» **STORED DATA**:
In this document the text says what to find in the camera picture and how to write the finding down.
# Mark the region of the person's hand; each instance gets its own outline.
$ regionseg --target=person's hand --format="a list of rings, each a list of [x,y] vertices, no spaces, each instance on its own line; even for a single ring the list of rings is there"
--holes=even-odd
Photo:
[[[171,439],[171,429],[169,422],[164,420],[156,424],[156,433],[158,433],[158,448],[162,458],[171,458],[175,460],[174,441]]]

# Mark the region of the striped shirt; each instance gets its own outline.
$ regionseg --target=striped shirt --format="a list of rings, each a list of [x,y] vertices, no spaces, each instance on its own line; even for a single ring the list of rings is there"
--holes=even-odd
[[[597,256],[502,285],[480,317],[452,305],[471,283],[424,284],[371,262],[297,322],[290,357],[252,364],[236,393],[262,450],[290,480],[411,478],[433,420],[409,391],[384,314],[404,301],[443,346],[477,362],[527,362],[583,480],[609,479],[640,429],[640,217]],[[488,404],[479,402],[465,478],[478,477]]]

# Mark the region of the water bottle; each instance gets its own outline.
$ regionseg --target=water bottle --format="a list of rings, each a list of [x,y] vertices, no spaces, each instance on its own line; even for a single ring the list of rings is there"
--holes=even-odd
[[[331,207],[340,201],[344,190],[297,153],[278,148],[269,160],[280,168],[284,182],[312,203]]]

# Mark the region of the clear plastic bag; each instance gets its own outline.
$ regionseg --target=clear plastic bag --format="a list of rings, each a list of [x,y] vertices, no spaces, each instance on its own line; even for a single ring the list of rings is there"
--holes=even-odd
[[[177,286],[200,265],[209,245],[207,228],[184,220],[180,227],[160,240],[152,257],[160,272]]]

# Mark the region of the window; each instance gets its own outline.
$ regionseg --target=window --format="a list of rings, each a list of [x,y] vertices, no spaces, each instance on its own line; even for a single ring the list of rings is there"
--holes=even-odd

» **YOUR GOAL**:
Every entry should be retyped exactly as it appears.

» **RESPONSE TO THE EXERCISE**:
In this document the text says what to find in the camera picture and how to write the finding down.
# Mark the region of the person's hand; each instance gets its own outline.
$ regionseg --target=person's hand --format="a list of rings, each a list of [x,y] vertices, no spaces, each instance on its own line; even for a single ring the list of rings is there"
--holes=even-odd
Photo:
[[[171,439],[171,429],[169,422],[164,420],[156,424],[156,433],[158,433],[158,448],[162,458],[171,458],[175,460],[174,441]]]

# Mark the region of the striped shirt; each instance gets its own outline.
$ regionseg --target=striped shirt --format="a list of rings, each a list of [x,y] vertices, no spaces, each instance on its own line; even for a single ring the list of rings is there"
--holes=even-odd
[[[597,256],[502,285],[480,317],[452,305],[471,283],[424,284],[371,262],[297,322],[290,357],[252,364],[236,393],[262,450],[290,480],[411,478],[433,420],[409,391],[384,314],[404,301],[443,346],[477,362],[527,362],[583,480],[609,479],[640,429],[640,217]],[[488,404],[479,402],[465,478],[478,477]]]

# Mark the region of the water bottle; each instance gets its own outline.
$ regionseg --target=water bottle --format="a list of rings, each a list of [x,y] vertices, no spaces, each instance on its own line; even for a single ring the list of rings is there"
--holes=even-odd
[[[331,207],[340,201],[344,190],[297,153],[278,148],[269,160],[280,168],[284,182],[312,203]]]

# Mark the region of the clear plastic bag; each instance gets its own outline.
$ regionseg --target=clear plastic bag --format="a list of rings, each a list of [x,y] vertices, no spaces, each instance on its own line; even for a single ring the list of rings is there"
--holes=even-odd
[[[177,286],[200,265],[209,245],[207,228],[184,220],[180,227],[160,240],[152,257],[160,272]]]

# Mark the region of the window; each instance gets its own outline.
$ regionseg --target=window --format="a list of rings, each a list of [x,y] vertices, no spaces, each instance on its own line; even for a single ring the list of rings is there"
--holes=even-odd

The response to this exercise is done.